▸ **EXERCISE DESCRIPTION**
Return the lines from the line containing "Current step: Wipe" onward. Each must match exactly, and the last line of the listing below must be included.

#####

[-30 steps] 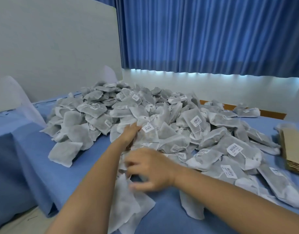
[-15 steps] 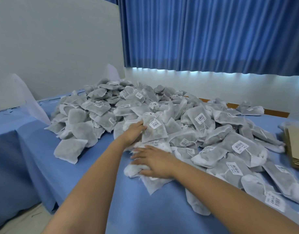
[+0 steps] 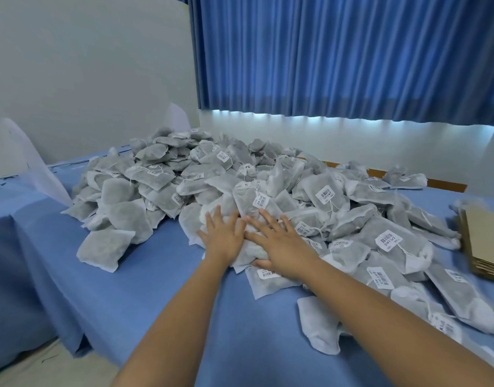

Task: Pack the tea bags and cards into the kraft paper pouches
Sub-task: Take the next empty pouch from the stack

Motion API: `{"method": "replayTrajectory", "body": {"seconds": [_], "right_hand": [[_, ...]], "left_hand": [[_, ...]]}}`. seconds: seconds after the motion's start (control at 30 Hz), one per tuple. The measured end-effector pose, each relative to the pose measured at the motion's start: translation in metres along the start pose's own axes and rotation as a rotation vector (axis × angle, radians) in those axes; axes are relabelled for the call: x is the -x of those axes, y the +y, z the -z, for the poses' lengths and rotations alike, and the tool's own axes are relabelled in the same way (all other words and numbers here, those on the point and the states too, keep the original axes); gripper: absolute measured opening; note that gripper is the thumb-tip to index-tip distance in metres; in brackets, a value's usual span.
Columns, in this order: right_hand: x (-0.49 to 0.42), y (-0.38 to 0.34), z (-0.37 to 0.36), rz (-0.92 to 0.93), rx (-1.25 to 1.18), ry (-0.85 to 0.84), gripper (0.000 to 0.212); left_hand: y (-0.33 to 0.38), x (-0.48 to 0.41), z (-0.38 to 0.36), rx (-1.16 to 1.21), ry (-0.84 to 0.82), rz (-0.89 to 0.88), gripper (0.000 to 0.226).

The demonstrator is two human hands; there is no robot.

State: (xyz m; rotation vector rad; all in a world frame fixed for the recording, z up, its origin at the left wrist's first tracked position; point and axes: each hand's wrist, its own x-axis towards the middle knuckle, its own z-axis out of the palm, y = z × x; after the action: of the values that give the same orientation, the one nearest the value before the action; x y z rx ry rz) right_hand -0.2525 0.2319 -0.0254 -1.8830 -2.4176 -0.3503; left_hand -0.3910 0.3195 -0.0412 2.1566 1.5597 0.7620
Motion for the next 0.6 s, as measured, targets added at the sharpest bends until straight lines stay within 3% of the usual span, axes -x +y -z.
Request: {"method": "replayTrajectory", "body": {"seconds": [0.2, 0.33, 0.43, 0.5, 0.6], "right_hand": [[0.011, 0.014, 0.030, 0.006, -0.136, -0.150, 0.080], [0.035, 0.019, 0.065, -0.016, -0.240, -0.169, 0.060], [0.084, 0.040, 0.085, -0.173, -0.346, -0.022, 0.049], [0.131, 0.063, 0.090, -0.370, -0.406, 0.065, 0.042], [0.205, 0.093, 0.085, -0.643, -0.396, 0.021, 0.034]], "left_hand": [[0.024, 0.018, -0.008, -0.091, -0.026, 0.017, 0.050], [0.054, 0.041, -0.008, -0.322, -0.101, 0.129, 0.054], [0.104, 0.057, 0.004, -0.686, -0.180, 0.317, 0.061], [0.139, 0.071, 0.011, -0.910, -0.223, 0.225, 0.053], [0.186, 0.097, 0.004, -0.973, -0.212, 0.040, 0.045]]}}
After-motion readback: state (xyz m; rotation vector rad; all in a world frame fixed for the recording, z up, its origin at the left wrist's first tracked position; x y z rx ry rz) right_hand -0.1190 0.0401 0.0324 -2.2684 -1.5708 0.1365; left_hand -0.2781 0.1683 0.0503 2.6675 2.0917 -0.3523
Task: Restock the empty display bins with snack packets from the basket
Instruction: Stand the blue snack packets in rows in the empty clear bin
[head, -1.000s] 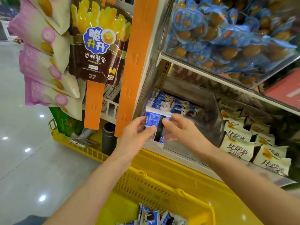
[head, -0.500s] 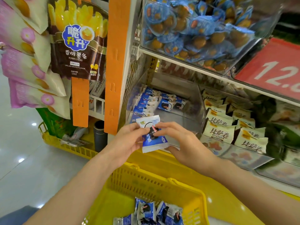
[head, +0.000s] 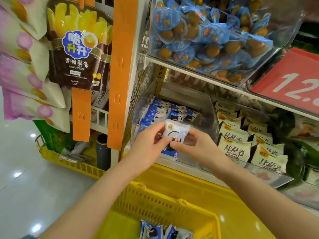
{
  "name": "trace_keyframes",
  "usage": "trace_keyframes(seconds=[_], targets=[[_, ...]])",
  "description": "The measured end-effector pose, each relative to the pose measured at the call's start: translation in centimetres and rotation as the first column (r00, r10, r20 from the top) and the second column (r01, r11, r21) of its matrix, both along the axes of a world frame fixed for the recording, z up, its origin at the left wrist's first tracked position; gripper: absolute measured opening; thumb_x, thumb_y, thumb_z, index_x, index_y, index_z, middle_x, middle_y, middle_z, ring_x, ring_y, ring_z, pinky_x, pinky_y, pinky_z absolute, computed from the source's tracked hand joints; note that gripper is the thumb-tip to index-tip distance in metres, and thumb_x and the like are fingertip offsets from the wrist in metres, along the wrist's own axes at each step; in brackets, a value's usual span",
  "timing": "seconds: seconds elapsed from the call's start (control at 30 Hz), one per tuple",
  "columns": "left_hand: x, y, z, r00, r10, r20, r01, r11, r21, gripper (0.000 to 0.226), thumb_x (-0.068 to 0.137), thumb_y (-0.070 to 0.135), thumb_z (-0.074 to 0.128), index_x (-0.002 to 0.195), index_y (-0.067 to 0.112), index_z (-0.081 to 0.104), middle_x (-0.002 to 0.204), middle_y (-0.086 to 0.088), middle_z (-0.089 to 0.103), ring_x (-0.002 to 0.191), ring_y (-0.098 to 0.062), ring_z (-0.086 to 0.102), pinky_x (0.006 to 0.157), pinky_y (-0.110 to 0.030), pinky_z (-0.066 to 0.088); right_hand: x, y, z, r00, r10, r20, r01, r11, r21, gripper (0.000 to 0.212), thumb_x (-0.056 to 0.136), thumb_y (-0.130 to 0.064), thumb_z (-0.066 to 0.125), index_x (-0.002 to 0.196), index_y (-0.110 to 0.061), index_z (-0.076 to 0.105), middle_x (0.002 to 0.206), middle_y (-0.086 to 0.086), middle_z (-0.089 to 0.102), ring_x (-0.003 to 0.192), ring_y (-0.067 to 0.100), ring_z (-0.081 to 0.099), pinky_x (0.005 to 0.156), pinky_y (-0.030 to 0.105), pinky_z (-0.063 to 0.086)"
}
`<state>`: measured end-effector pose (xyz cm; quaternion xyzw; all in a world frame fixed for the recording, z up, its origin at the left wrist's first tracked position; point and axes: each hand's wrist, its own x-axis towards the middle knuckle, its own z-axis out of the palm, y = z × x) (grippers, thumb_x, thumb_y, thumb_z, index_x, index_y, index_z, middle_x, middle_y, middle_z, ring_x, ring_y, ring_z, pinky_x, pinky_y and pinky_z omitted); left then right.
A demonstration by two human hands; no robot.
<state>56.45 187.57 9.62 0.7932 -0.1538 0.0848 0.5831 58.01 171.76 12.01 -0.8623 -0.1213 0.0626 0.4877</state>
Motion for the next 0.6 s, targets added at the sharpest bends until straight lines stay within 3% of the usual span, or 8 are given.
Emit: trace_keyframes(seconds=[0.07, 0.17, 0.27, 0.33, 0.47, 0.53, 0.6], targets=[[1.1, 0.1, 0.8, 0.998, -0.047, 0.042, 0.042, 0.993, 0.11, 0.019, 0.092, 0.017, 0.055, 0.09, 0.035, 0.047, 0.084, 0.018, 0.051, 0.076, 0.011, 0.051, 0.068, -0.002, 0.04, 1.2, -0.5, 0.7, 0.999, -0.007, 0.033, 0.007, 1.0, -0.007, 0.044, 0.071, -0.024, 0.079, 0.106, -0.035, 0.054, 0.096, -0.014, 0.068, 0.08, -0.006, 0.066, 0.062, 0.006, 0.049], [2.9, 0.2, 1.5, 0.997, -0.067, 0.033, 0.06, 0.982, 0.178, 0.025, 0.092, 0.025, 0.055, 0.116, 0.028, 0.049, 0.091, 0.021, 0.05, 0.081, 0.008, 0.05, 0.069, -0.001, 0.04, 2.9, -1.2, 1.7, 0.998, -0.004, 0.056, 0.006, 1.0, -0.024, 0.038, 0.065, -0.025, 0.082, 0.094, -0.031, 0.058, 0.085, -0.008, 0.071, 0.073, 0.004, 0.069, 0.058, 0.012, 0.052], [4.6, 0.3, 1.2, 0.997, -0.034, -0.068, 0.041, 0.994, 0.097, 0.042, 0.089, 0.033, 0.058, 0.129, 0.025, 0.047, 0.105, 0.015, 0.054, 0.091, 0.0, 0.054, 0.077, -0.011, 0.045, 4.4, -1.5, 1.7, 0.997, -0.068, 0.043, 0.064, 0.995, 0.079, 0.035, 0.061, -0.035, 0.081, 0.089, -0.027, 0.06, 0.078, -0.01, 0.072, 0.072, 0.005, 0.07, 0.056, 0.013, 0.053], [5.4, 0.5, 0.7, 0.986, -0.015, -0.168, 0.009, 0.999, -0.032, 0.038, 0.086, 0.031, 0.063, 0.121, 0.024, 0.051, 0.115, 0.005, 0.058, 0.1, -0.008, 0.057, 0.083, -0.021, 0.048, 5.1, -1.5, 1.3, 0.994, -0.108, 0.005, 0.108, 0.991, 0.077, 0.042, 0.058, -0.041, 0.078, 0.093, -0.028, 0.058, 0.084, -0.008, 0.071, 0.076, 0.003, 0.069, 0.059, 0.012, 0.053], [6.4, 1.0, 0.2, 0.999, 0.023, -0.046, -0.02, 0.998, 0.061, 0.026, 0.082, 0.023, 0.069, 0.1, 0.029, 0.051, 0.101, 0.008, 0.062, 0.085, -0.001, 0.059, 0.067, -0.012, 0.046, 5.8, -1.1, 1.0, 0.977, -0.04, 0.21, 0.085, 0.974, -0.211, 0.056, 0.067, -0.029, 0.081, 0.111, -0.034, 0.047, 0.104, -0.018, 0.06, 0.096, -0.006, 0.06, 0.082, 0.013, 0.049], [6.6, 1.1, 0.3, 1.0, 0.006, 0.027, -0.01, 0.988, 0.156, 0.024, 0.083, 0.024, 0.067, 0.1, 0.03, 0.052, 0.086, 0.018, 0.055, 0.073, 0.012, 0.053, 0.059, -0.004, 0.039, 5.9, -0.6, 1.4, 0.945, 0.073, 0.32, 0.042, 0.94, -0.337, 0.059, 0.067, -0.028, 0.081, 0.111, -0.042, 0.043, 0.099, -0.028, 0.055, 0.096, -0.016, 0.054, 0.084, 0.01, 0.043], [6.7, 1.1, 0.2, 0.997, 0.014, 0.081, -0.032, 0.974, 0.223, 0.026, 0.086, 0.025, 0.064, 0.108, 0.029, 0.053, 0.078, 0.024, 0.046, 0.069, 0.021, 0.046, 0.057, -0.003, 0.036, 6.3, -0.3, 1.3, 0.93, 0.156, 0.332, -0.002, 0.907, -0.421, 0.049, 0.07, -0.03, 0.079, 0.106, -0.043, 0.049, 0.096, -0.03, 0.055, 0.096, -0.014, 0.052, 0.086, 0.011, 0.039]])
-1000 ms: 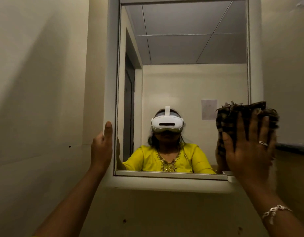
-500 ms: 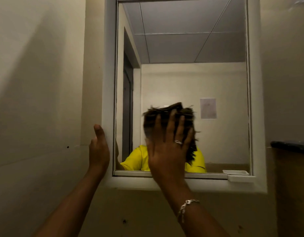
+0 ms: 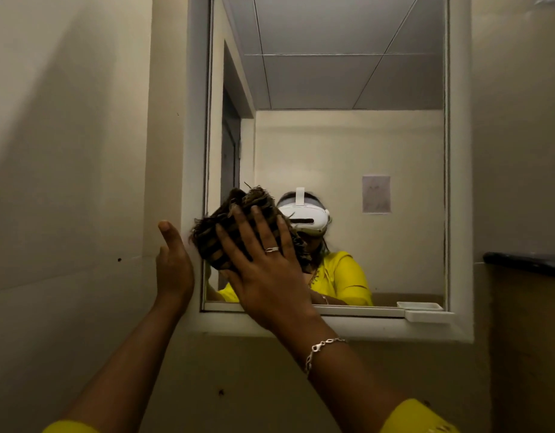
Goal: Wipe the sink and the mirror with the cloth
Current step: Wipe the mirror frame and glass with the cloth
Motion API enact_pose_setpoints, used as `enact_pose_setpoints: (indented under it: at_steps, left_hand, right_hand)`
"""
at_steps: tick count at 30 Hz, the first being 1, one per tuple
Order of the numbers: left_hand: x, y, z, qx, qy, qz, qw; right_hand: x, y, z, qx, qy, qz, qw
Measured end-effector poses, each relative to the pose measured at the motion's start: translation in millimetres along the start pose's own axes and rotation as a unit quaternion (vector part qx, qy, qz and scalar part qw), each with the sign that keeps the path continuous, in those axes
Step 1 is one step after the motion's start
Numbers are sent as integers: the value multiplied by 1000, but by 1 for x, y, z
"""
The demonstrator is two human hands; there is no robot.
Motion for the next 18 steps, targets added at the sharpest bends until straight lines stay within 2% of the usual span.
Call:
enact_pose_setpoints:
  at_steps: [7,12,18]
  left_hand:
    - [2,-1,1,-7,-9,52,999]
    - [5,0,3,-7,-6,54,998]
    - [1,0,0,-12,-1,57,998]
  right_hand:
    - [-98,11,-49,-7,-86,-14,996]
    - [-172,16,-83,11,-198,-59,978]
    - [-185,16,-96,10,-331,-68,941]
Point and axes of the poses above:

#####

▸ **RESPONSE BELOW**
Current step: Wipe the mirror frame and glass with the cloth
Motion API enact_pose_setpoints, used as `enact_pose_setpoints: (indented under it: at_steps, left_hand, right_hand)`
"""
at_steps: tick count at 30 Hz, the first being 1, one per tuple
Order of the numbers: left_hand: x, y, z, qx, qy, qz, qw; right_hand: x, y, z, qx, qy, qz, qw
Measured end-effector poses, each relative to the pose measured at the motion's start: translation in millimetres along the start pose's own axes and rotation as a unit quaternion (vector part qx, qy, qz and scalar part qw), each with the sign that keeps the path continuous, in those axes
Step 1 is one step after the motion's start
Numbers are sent as integers: the value multiplied by 1000, but by 1 for x, y, z
"""
The demonstrator is two human hands; there is no robot.
Motion for the next 18 steps, targets added at the sharpest bends until straight lines stay within 2% of the usual span.
Call:
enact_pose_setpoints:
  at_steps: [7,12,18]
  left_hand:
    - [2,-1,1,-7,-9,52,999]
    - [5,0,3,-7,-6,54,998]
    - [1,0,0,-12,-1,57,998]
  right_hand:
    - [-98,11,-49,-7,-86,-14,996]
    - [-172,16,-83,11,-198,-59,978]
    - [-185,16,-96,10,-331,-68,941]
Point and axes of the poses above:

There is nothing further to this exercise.